Le distanze non hanno più l’importanza che avevano anche solo un secolo fa. Gli americani si definiscono e si sentono tali anche se essi stessi o la loro famiglia sono nati in Afghanistan o in Germania e non hanno mai visitato gran parte degli stati che compongono la loro nazione. I Galli, sebbene fossero romanizzati, non avrebbero mai detto o provato una cosa del genere rispetto ai territori dell’impero romano – anche se nel periodo della sua massima espansione quest’ultimo era solo poco più grande degli Stati Uniti.

L’estensione non è più un elemento determinante, ma lo sono l’appartenenza politica, la coesione e gli obbiettivi condivisi. Lo stato-nazione ha riprodotto con successo alcune delle caratteristiche del villaggio su più ampia scala, integrandole con un apparato giuridico e una forza coercitiva che esso non aveva mai avuto.

Ora che lo stato comincia a sgretolarsi non ci si dovrebbe adoperare affinché scompaia definitivamente, perché questo non farebbe che accrescere il potere delle multinazionali e di una rete di associazioni internazionali che, per quanto animate da buone intenzioni, non sono in grado di generare cittadinanza, identità, coesione o prestazioni assistenziali adeguate per il pianeta.

Né offrono quello che è stato chiamato «il diritto di occupazione», cioè di possedere uno spazio geografico in cui vivere e dal quale non si possa essere espulsi. Per quanto incoraggiante, la semplice buona volontà non è sufficiente; occorrono potere, autorità e un organismo capace di emanare leggi e di farle rispettare, che attualmente nessuna organizzazione internazionale possiede, nemmeno le Nazioni Unite.

Le capacità diplomatiche, militari e di vigilanza di queste associazioni, con la parziale eccezione dell’Unione Europea, sono sempre mediate dallo stato-nazione, sebbene esso oggi sia un’entità culturale, etnica e politica molto diversa da come era al suo apice nell’Ottocento e nel Novecento. […]

Il loro futuro, e progressivamente il nostro, non risiede in una nazione autonoma né in una nuova generazione imperiale, né in uno «stato civilizzatore» putiniano. Risiede, con ogni probabilità, in una forma di federazione la cui possibilità esiste da quando esiste lo stato-nazione stesso. In un certo senso lo stato-nazione moderno non è altro che il precursore più recente e più importante di un mondo di federazioni.

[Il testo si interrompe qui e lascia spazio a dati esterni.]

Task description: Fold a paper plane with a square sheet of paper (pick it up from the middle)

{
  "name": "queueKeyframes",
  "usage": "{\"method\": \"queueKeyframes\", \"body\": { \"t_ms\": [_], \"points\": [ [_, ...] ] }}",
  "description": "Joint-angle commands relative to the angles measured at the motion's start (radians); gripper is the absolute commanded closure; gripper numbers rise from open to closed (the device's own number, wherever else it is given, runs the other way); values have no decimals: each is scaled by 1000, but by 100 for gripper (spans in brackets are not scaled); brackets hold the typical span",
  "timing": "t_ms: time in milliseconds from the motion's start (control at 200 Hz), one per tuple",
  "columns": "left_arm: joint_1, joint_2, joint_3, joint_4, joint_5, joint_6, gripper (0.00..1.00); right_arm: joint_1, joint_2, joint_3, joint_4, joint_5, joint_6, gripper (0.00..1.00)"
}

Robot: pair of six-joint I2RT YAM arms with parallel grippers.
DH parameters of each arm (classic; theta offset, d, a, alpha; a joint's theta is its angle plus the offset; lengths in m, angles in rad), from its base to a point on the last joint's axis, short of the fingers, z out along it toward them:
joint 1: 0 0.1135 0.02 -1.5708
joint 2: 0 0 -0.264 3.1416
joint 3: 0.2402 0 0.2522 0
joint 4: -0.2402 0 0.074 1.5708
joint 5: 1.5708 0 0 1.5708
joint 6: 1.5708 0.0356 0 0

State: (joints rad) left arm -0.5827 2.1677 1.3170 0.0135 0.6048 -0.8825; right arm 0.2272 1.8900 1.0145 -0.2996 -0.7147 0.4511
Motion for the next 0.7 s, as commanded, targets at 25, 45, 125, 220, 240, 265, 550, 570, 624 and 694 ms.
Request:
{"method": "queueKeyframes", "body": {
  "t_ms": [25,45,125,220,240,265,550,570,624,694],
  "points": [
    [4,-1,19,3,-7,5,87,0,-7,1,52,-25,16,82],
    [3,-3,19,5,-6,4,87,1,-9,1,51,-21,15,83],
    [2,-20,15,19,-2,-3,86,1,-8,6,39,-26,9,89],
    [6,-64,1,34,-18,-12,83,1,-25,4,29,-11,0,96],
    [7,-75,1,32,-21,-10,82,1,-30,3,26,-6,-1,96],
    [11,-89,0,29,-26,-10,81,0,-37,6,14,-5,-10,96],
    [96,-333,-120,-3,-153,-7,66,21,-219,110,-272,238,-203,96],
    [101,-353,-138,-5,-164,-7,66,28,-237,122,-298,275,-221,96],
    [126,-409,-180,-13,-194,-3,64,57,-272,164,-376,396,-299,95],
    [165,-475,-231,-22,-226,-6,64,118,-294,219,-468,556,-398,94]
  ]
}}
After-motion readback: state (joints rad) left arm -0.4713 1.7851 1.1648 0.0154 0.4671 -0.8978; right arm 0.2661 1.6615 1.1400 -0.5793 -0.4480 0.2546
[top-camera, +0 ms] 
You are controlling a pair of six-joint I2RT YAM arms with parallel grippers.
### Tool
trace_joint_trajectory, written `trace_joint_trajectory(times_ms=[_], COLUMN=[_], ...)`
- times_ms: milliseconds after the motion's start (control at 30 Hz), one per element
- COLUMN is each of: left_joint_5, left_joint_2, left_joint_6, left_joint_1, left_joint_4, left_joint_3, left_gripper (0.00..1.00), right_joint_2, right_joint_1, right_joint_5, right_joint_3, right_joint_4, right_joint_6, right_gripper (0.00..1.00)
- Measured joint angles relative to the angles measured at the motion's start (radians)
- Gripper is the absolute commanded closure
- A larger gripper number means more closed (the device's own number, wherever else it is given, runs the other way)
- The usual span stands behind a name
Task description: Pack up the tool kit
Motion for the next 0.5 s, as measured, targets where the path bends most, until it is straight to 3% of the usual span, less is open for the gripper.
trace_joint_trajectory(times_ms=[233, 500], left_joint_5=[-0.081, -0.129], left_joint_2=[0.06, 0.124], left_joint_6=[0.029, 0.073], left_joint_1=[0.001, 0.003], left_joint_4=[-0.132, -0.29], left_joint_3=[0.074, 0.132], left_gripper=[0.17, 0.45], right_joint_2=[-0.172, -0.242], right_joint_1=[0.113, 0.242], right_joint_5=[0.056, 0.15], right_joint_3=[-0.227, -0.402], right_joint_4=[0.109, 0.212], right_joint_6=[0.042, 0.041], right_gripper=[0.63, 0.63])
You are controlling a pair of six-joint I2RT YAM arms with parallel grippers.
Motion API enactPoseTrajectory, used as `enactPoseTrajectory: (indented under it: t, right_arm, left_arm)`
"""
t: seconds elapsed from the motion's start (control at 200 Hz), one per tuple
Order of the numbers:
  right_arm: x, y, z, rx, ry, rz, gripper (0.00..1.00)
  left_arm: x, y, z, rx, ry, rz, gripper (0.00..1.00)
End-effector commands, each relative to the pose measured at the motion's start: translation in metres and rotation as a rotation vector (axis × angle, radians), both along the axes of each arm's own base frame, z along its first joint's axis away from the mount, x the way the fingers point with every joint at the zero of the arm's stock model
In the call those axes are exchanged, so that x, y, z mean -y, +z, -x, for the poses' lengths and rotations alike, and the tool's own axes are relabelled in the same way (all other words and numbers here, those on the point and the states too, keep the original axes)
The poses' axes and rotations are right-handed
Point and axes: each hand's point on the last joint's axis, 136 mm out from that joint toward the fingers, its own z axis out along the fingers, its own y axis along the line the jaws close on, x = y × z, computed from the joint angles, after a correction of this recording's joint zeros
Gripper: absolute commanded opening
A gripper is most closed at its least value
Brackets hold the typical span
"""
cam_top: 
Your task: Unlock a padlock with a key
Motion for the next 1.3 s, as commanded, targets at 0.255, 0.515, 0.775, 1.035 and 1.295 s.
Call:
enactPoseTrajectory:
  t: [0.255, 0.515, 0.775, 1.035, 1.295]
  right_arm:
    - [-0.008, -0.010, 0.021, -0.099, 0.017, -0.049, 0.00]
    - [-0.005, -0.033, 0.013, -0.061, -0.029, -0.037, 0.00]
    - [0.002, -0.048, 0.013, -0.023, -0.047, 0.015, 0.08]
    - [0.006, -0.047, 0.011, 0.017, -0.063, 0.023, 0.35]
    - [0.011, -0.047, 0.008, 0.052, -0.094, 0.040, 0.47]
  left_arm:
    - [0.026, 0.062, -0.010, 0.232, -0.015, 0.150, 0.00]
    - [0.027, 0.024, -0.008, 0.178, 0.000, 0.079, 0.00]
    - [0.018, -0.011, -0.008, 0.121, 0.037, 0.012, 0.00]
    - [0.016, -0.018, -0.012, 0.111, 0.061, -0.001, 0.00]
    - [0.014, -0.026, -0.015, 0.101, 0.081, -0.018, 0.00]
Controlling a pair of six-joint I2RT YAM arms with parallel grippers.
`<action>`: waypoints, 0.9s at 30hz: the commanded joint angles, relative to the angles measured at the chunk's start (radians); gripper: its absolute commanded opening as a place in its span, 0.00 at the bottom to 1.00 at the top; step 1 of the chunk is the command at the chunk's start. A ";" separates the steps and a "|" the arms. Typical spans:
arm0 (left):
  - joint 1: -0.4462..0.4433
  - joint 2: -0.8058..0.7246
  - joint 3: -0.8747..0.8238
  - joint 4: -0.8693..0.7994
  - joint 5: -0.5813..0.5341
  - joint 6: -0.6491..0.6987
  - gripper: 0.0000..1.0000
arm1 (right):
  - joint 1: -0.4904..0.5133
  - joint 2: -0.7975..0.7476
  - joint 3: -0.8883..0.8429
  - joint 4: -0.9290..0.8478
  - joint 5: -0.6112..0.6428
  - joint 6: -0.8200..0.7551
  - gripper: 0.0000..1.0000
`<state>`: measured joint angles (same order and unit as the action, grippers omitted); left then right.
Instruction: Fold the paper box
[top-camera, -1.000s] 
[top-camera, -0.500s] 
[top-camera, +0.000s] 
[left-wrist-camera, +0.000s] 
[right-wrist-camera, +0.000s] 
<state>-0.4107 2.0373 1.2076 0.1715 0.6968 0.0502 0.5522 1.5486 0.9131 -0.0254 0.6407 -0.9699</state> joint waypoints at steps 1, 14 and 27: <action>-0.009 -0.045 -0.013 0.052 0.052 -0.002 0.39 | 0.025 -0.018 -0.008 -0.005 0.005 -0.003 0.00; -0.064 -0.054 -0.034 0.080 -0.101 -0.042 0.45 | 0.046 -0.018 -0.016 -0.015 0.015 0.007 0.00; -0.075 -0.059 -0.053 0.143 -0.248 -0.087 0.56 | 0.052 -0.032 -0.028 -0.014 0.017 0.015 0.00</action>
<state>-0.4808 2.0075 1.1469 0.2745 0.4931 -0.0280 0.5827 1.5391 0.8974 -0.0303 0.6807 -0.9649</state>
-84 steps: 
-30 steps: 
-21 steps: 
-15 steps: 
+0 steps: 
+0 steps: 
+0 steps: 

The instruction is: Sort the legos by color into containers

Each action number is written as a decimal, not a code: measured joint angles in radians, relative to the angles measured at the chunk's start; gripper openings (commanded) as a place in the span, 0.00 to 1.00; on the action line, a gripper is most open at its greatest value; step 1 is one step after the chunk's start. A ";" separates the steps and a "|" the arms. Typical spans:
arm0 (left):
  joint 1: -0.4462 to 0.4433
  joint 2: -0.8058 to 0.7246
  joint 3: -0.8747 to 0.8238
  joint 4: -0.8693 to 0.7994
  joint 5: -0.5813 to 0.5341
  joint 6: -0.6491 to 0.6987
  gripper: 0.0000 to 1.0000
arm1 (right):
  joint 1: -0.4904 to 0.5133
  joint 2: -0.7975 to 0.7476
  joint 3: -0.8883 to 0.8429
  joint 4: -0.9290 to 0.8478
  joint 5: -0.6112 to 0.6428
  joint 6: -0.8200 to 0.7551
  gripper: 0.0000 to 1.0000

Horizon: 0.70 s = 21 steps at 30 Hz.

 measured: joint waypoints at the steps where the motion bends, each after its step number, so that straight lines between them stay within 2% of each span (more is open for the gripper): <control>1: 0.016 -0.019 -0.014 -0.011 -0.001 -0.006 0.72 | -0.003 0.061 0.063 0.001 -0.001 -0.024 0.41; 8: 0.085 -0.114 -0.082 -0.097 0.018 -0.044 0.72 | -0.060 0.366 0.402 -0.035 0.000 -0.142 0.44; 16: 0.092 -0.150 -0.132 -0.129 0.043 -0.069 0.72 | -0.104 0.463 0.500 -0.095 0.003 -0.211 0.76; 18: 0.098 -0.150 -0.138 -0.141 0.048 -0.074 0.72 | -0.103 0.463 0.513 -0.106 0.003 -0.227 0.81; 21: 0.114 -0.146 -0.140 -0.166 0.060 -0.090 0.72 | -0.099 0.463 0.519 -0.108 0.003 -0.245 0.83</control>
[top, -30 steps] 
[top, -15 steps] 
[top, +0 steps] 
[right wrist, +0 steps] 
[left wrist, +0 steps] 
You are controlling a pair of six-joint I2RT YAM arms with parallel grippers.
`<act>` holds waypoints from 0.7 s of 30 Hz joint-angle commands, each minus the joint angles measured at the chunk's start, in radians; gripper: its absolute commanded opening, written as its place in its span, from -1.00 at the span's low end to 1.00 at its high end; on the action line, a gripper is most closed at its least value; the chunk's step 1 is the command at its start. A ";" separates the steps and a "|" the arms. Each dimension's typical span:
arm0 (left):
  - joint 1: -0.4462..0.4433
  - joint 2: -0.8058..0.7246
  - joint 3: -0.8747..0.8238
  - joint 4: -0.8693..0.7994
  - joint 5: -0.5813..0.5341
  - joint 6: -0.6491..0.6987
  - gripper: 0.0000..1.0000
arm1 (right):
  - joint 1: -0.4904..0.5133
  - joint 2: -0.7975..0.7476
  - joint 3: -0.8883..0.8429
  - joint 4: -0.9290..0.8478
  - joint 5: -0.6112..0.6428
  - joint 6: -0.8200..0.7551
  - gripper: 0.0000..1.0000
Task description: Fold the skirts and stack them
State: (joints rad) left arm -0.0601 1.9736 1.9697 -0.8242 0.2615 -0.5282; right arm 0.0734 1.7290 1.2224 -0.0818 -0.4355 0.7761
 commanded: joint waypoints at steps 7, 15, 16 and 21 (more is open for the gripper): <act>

Sicuramente Ernest Renan la vedeva così. Egli concluse la sua celebre conferenza Qu’est-ce qu’une nation? riconoscendo che le nazioni moderne, sebbene fossero ancora qualcosa di recente nella storia e fossero diffuse ovunque, non sono eterne. «Esse hanno avuto un inizio, avranno una fine. La confederazione europea, probabilmente, prenderà il loro posto». Tuttavia aggiunse: «non è questa la legge del secolo in cui viviamo».

Da quando si è costituito lo stato-nazione sono stati concepiti molti progetti di federazione mondiale, alcuni utopistici e fantasiosi, altri animati da prudente realismo. Finora nessuno, con l’eccezione dell’Unione Europea, si è realizzato pienamente, tuttavia ciascuno di essi ne ha reso più prossima la possibilità.


Da “Oltre gli Stati” di Anthony Pagden, il Mulino, 156 pagine, 19 euro.